Rima Abdul-Malak, ancienne ministre de la Culture
Depuis le lancement de l'offensive israélienne contre le Hezbollah le 23 septembre, les chiffres de l'horreur ne cessent de s'alourdir. Au moment où j'écris : plus de 3 000 morts, 14 000 blessés, 10 000 bâtiments détruits ou endommagés, près d'un million de déplacés. Pas un jour ne passe sans qu'une nouvelle vidéo ou un nouveau témoignage ne me déchire le cœur. Jamais l'espoir de la paix ne m'a paru si loin, si difficile à atteindre.
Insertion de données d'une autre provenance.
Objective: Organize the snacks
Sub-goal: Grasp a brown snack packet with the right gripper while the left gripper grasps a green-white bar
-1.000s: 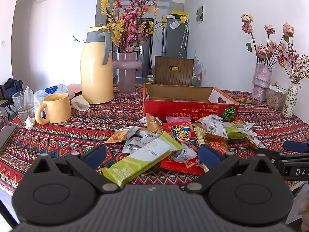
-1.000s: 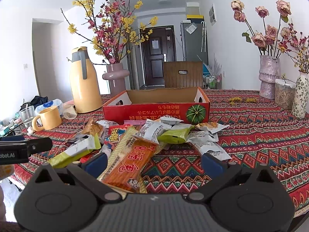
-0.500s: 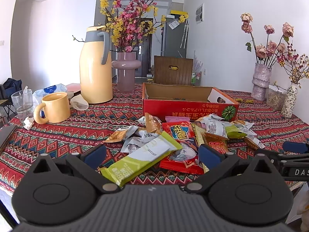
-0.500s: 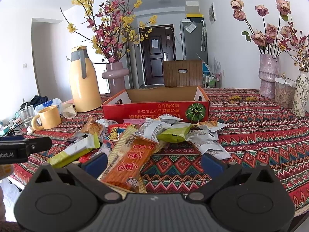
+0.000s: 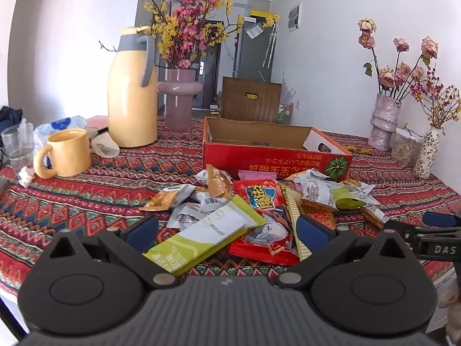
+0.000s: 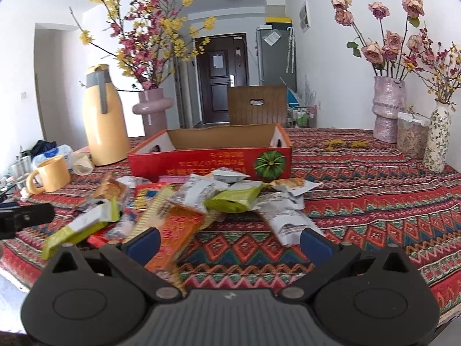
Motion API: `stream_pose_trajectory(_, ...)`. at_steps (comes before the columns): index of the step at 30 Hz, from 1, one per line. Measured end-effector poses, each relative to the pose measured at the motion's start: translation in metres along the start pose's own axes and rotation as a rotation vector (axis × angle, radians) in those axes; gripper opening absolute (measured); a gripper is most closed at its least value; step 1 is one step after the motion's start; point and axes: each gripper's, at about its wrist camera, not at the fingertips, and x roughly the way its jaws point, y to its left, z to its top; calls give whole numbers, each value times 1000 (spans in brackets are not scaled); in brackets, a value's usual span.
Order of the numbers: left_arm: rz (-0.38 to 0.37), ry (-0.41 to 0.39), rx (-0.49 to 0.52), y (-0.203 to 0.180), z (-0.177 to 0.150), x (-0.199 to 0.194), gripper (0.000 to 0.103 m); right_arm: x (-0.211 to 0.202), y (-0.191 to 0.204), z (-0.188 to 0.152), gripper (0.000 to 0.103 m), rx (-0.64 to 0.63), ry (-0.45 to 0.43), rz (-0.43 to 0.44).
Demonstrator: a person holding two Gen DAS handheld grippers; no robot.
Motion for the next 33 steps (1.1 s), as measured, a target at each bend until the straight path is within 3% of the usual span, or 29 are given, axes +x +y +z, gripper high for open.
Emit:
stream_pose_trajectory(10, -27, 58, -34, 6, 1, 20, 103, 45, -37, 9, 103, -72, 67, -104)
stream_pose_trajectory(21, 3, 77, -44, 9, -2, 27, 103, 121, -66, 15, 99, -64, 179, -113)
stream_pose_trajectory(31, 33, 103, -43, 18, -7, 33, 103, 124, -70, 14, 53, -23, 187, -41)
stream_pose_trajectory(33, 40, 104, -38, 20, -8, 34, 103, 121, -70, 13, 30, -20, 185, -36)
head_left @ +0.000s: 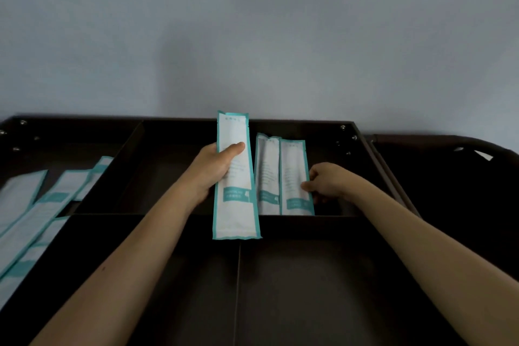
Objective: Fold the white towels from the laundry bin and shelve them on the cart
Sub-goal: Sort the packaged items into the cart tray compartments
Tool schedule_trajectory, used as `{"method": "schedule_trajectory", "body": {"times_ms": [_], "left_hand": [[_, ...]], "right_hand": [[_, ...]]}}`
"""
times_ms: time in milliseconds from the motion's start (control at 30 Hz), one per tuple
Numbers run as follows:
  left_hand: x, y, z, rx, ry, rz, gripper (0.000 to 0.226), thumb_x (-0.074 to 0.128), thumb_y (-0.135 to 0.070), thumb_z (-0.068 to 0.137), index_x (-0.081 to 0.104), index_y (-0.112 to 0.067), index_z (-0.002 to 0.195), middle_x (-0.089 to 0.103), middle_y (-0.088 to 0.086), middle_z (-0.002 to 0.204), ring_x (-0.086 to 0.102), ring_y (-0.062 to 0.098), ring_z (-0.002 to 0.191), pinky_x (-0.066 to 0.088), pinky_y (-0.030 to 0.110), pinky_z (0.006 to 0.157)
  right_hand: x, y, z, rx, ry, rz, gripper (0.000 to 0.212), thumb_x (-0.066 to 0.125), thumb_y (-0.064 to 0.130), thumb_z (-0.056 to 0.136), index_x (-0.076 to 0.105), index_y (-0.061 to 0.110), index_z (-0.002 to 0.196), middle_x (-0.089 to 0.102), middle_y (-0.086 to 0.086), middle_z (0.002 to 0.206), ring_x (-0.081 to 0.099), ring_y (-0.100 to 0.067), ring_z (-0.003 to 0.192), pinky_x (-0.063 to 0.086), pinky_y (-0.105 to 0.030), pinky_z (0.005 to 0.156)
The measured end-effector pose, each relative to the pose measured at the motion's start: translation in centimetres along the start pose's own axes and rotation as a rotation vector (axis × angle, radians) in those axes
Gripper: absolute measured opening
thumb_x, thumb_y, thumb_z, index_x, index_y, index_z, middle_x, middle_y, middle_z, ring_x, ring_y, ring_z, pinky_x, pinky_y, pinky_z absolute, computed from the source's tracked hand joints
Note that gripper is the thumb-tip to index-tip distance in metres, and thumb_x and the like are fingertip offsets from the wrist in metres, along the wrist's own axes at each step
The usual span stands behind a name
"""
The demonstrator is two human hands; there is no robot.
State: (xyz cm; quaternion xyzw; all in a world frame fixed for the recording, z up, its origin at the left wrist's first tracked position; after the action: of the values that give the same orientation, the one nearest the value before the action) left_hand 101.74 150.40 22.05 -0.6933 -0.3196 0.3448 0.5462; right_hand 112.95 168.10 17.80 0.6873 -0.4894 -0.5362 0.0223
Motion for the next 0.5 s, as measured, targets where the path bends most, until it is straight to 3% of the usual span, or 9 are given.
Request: {"method": "schedule_trajectory", "body": {"times_ms": [67, 133, 233, 300, 400, 500], "left_hand": [[-0.2, -0.2, -0.1, 0.002, -0.027, 0.027, 0.02, 0.05, -0.027, 0.095, 0.063, -0.014, 0.088, 0.067, -0.001, 0.083, 0.063, 0.01, 0.071, 0.047, 0.022, 0.062], [-0.5, -0.4, -0.3, -0.008, -0.048, 0.065, 0.027, 0.044, -0.026, 0.097, 0.06, -0.015, 0.079, 0.065, -0.002, 0.077, 0.061, 0.009, 0.067, 0.044, 0.022, 0.059], [-0.3, -0.6, -0.4, -0.03, -0.057, 0.006, 0.028, 0.042, -0.02, 0.097, 0.058, -0.01, 0.075, 0.062, 0.002, 0.072, 0.059, 0.012, 0.061, 0.045, 0.023, 0.056], [0.8, -0.9, -0.6, -0.017, -0.022, -0.148, 0.025, 0.046, -0.016, 0.096, 0.06, -0.008, 0.077, 0.064, 0.004, 0.07, 0.061, 0.012, 0.055, 0.049, 0.021, 0.054], [3.0, -1.7, -0.8, 0.02, 0.038, -0.344, 0.022, 0.049, -0.014, 0.096, 0.062, -0.009, 0.079, 0.067, 0.003, 0.065, 0.064, 0.013, 0.054, 0.052, 0.022, 0.052], [4.5, -2.3, -0.5, 0.025, 0.009, -0.49, 0.02, 0.049, -0.015, 0.096, 0.062, -0.009, 0.082, 0.066, 0.005, 0.07, 0.064, 0.016, 0.06, 0.055, 0.027, 0.058]], "right_hand": [[-0.2, 0.0, 0.2, -0.017, -0.031, -0.037, 0.012, 0.06, 0.021, 0.091, 0.051, 0.016, 0.085, 0.059, 0.003, 0.078, 0.06, -0.011, 0.063, 0.052, -0.025, 0.062], [-0.4, 0.1, 0.2, -0.056, -0.079, -0.183, 0.02, 0.065, 0.028, 0.087, 0.054, 0.015, 0.096, 0.059, 0.002, 0.087, 0.061, -0.014, 0.073, 0.053, -0.029, 0.071], [-1.7, 0.5, 0.1, -0.119, -0.212, -0.251, 0.029, 0.073, 0.035, 0.079, 0.057, 0.016, 0.094, 0.058, 0.003, 0.088, 0.059, -0.016, 0.083, 0.05, -0.031, 0.076], [-2.1, 2.1, -0.6, -0.251, -0.247, -0.085, 0.021, 0.07, 0.033, 0.081, 0.058, 0.017, 0.088, 0.058, 0.007, 0.079, 0.058, -0.01, 0.074, 0.047, -0.025, 0.07], [-0.7, 5.2, -2.7, -0.43, -0.038, 0.356, 0.019, 0.053, 0.031, 0.093, 0.059, 0.019, 0.08, 0.062, 0.005, 0.072, 0.055, -0.002, 0.052, 0.043, -0.016, 0.053], [0.8, 7.0, -4.7, -0.49, 0.149, 0.497, 0.015, 0.052, 0.027, 0.093, 0.062, 0.021, 0.082, 0.064, 0.005, 0.076, 0.06, -0.005, 0.062, 0.047, -0.019, 0.058]]}}
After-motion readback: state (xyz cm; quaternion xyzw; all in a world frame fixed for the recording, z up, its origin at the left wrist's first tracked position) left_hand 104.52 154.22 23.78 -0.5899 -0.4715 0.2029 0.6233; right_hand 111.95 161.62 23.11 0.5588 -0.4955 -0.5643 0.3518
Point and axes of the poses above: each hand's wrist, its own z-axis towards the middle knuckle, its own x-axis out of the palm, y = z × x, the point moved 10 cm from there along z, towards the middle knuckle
Dans ce chaos, que peuvent les livres ? Que reste-t-il de la littérature, de la poésie, des mots de l'imagination ? Même notre patrimoine immuable est en danger. Le temple de Baalbek tient encore debout, mais pour combien de temps ? Les frappes israéliennes ont déjà entraîné de graves destructions dans ses environs immédiats. Il a pourtant résisté à tant de guerres, tant de catastrophes et tremblements de terre au fil de l'histoire.
Comme ces vestiges romains du IIe siècle, les livres sont des repères indestructibles, capables de traverser les âges, de résister à tous les obscurantismes, de créer de l'éternité quand le présent nous englue dans la noirceur.
Quand je pense à mon enfance au Liban, me reviennent les bombardements, les cauchemars, les angoisses, mais aussi les souvenirs de lecture. Le livre était à la fois un refuge et un espace de liberté. Un port d'attache et un voilier qui pouvait m'emmener loin, vers des horizons insoupçonnés. C'était mon ami le plus précieux. La lecture ne me consolait pas toujours, mais elle m'a donné de la force, m'a aidée à me construire et à croire en un monde meilleur.
Ces livres, qui ont été tant de lueurs d'espoir dans l'obscurité, ont pu arriver dans mes mains grâce à toute une chaîne de passionnés - auteurs, éditeurs, traducteurs, libraires, professeurs, bibliothécaires libanais - qui n'ont jamais baissé les bras, qui ont continué, coûte que coûte, à nous transmettre des récits qui aident à vivre et à se projeter dans l'avenir.
Cette chaîne de l'espoir a vécu tant de crises et de secousses, elle est consciente de ses fragilités, mais elle reste déterminée, persévérante, audacieuse, telle une luciole qui nous guide au cœur des ténèbres. Je suis heureuse que Livres Hebdo puisse lui rendre hommage à travers ce hors-série, pour que Beyrouth reste « le dernier sanctuaire où l'homme peut toujours s'habiller de lumière », comme l'écrivait Nadia Tuéni.